No te engañes, lector, con los inquietos forcejeos entre palabras y significados, sistemáticamente te desasosiega la ambición venérea, la vanidad ante los demás, la arrogancia del poder, del dinero, del conocimiento, y de una manera o de otra quieres acercarte a todo eso, atraído por el abismo. Sabemos que existe ese inmenso vacío después de la comida, ese salto cósmico de la hora de la sobremesa. Por eso, Eric Rohmer llevó al cine, en L’amour l’après midi, a su manera franca pero francesa, el Secretum, el libro principal de Francesco Petrarca, el poeta que lo fue todo en Europa (hablando del amor de Laura) hasta que llegaron los Leopardi, Keats, Baudelaire y todo ese grupo. Más o menos hasta la aparición de Mallarmé, en muchas cosas parecidas al italiano, escritor también de lecturas femeninas en un vulgar que ya se ha convertido en soberano. Rohmer habla de esa hora tonta del día (mucho más tonta en Barcelona que en París y sin duda tan meridionalmente vacía en la Vaucluse). Es la hora en la que el tedio nos tienta. Nos tientan las ganas, el deseo, inmoderado, de no querer nada.

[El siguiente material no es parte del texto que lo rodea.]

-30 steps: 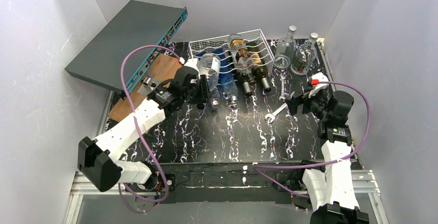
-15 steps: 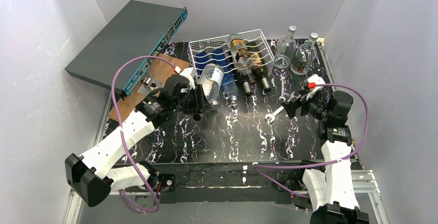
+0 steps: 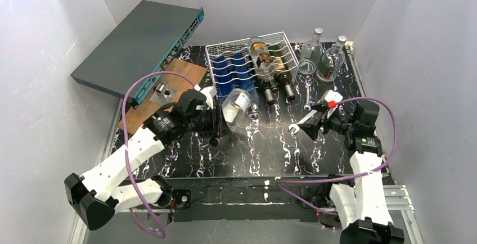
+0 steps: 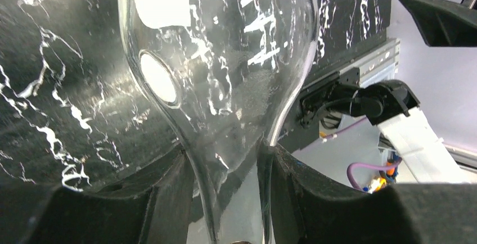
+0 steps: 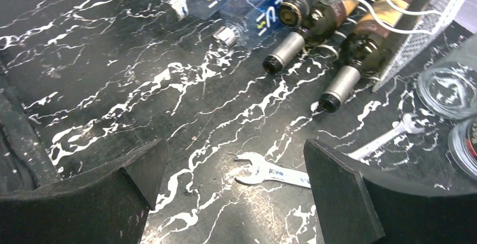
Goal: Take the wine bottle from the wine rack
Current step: Pick up the wine bottle from the wine rack, then place the wine bottle at the center of the board.
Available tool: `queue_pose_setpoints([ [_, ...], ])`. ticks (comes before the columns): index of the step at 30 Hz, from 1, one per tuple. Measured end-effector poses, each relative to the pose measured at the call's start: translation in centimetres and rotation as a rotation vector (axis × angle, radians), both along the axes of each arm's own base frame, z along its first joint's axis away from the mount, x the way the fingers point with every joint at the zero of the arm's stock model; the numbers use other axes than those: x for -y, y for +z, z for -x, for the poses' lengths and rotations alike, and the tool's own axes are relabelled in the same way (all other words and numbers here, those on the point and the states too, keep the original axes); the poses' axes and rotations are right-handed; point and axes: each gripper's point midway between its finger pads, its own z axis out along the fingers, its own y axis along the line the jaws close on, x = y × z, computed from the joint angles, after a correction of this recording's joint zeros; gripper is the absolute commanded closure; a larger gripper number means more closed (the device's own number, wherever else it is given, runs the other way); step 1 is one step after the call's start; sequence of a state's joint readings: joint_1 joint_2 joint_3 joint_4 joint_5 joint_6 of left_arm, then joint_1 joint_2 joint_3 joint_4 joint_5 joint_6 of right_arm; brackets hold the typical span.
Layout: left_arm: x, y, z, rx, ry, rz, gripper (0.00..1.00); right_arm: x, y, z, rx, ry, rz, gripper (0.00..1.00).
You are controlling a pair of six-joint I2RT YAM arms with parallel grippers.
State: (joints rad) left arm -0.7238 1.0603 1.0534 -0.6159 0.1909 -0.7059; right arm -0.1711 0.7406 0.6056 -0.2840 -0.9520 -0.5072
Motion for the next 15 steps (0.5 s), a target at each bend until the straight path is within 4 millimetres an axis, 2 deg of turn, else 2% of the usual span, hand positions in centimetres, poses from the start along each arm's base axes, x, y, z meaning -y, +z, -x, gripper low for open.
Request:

Es El secreto uno de los libros mayores de la modernidad de todos los tiempos y de todos los sitios

No se trata, lector, tú bien lo sabes, de la pereza o del ocio. No es exactamente tristeza ni tampoco melancolía. Es la abstención pese a tener el sentido dinámico y culpable del deber. Es lo que los clásicos llamaban acidia, la neurosis de los hiperactivos individualistas como Goethe o Eugeni d’Ors (Oceanografía del tedio), el spleen de Baudelaire, eso que pintó Brueghel junto a los demás vicios y que Dante situó en el infierno (VIII, 121-126). Petrarca lo define en El secreto con la imagen de un castillo sitiado. Es la hora pánica de la que habla el salmo 91, 6: el azote del mediodía. Te detienes solo cuando consigues pensar por ti mismo, desgraciado, cuando ha nacido en ti, como una flor venenosa, el individualismo. Cuando eres propietario de tus genitales. Y es como el mar, que reclama más cuanto más recibe. Y ni el amor ni el arte pueden tenerlo sujeto.

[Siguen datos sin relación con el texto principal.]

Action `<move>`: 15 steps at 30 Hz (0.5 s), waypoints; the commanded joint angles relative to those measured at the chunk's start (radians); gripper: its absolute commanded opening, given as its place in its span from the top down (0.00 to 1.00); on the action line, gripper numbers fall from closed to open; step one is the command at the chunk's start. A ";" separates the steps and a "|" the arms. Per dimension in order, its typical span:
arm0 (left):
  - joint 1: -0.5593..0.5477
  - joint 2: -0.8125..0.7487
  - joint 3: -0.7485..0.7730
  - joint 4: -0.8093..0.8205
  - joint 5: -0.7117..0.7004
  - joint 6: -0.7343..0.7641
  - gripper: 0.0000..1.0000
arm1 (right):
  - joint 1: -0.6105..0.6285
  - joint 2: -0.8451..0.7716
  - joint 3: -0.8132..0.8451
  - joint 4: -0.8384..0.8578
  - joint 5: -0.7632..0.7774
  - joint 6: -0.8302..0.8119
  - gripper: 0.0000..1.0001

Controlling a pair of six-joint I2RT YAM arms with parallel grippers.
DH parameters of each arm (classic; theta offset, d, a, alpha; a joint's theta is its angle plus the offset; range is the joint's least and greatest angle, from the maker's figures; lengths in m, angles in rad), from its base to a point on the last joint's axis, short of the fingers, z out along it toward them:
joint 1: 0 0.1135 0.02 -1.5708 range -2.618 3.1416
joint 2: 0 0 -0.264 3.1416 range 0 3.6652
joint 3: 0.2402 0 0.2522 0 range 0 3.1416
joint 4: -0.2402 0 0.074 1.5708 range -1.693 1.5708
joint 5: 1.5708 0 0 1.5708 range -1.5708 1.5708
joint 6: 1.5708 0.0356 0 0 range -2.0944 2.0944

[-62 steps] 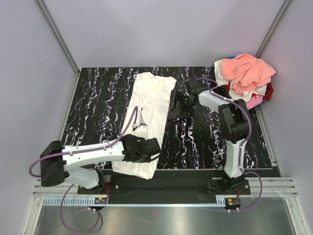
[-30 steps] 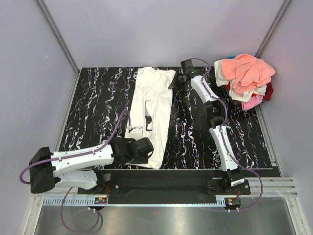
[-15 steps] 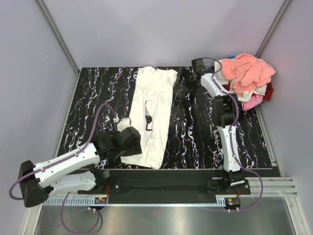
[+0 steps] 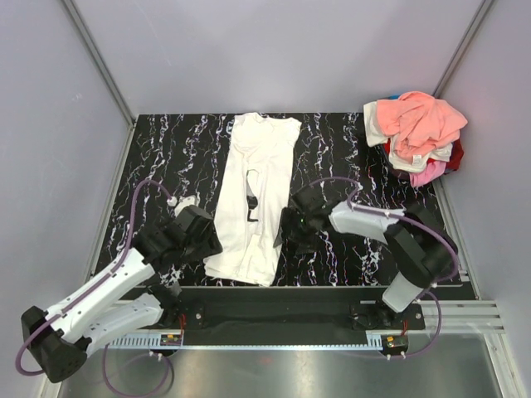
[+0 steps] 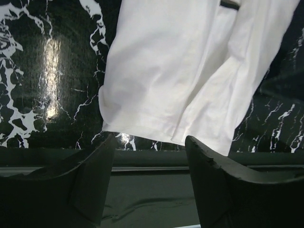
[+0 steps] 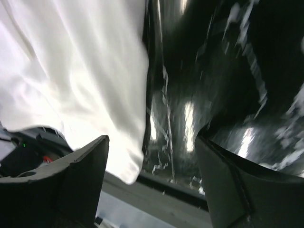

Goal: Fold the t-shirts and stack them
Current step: Fold the tshirt

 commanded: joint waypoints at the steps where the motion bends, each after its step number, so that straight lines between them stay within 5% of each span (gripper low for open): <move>1: 0.043 -0.025 -0.053 0.016 0.066 0.001 0.35 | 0.098 -0.100 -0.142 0.118 0.038 0.183 0.21; 15: 0.086 -0.088 -0.116 0.061 0.131 -0.025 0.36 | 0.312 -0.002 -0.135 0.207 0.080 0.288 0.64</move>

Petrarca nos invita al arte de la consolación y nos enseña a consolarnos

Es El secreto uno de los libros mayores de la modernidad de todos los tiempos y de todos los sitios. Lo certifican sabios de gran aparato, Hans Baron, Charles Trinkaus y George W. McClure, que han logrado revelar la oculta herencia de Petrarca a sus iguales. El secreto tan bien guardado es el nacimiento de la conciencia del hombre moderno hecha de acidia y, complementaria y contradictoriamente, de fuerza de voluntad. El secreto es que nos repugna la masa. No es una casualidad que los tiempos modernos coincidan con el industrialismo, y que el renacimiento italiano elabore tanta belleza mientras reflexiona y se entretiene sobre la posibilidad de no hacer nada. Por debajo de discusiones aparentemente religiosas, Petrarca nos invita al arte de la consolación y nos enseña a consolarnos. El hombre moderno, el que va al psiquiatra, ha olvidado el consuelo. Y las trampas de la cultura, la necesidad de la moral frente al asco de la metafísica y de la palabrería de los estetas. También de la quimera de Laura, hecha de divinas palabras que no lograron darle al poeta ninguna otra vida nueva. De joven había ansiado eso, cuando era el Petrarca que iba siguiendo a Dante. Una vez le vio, de lejos, en Pisa, dicen. Buscaba al maestro, al padre, pero sobre todo al fantasma, al “cerrado círculo neumático donde se celebra la unión sin fin del deseo y del objeto del deseo”. Así lo describe Giorgio Agamben.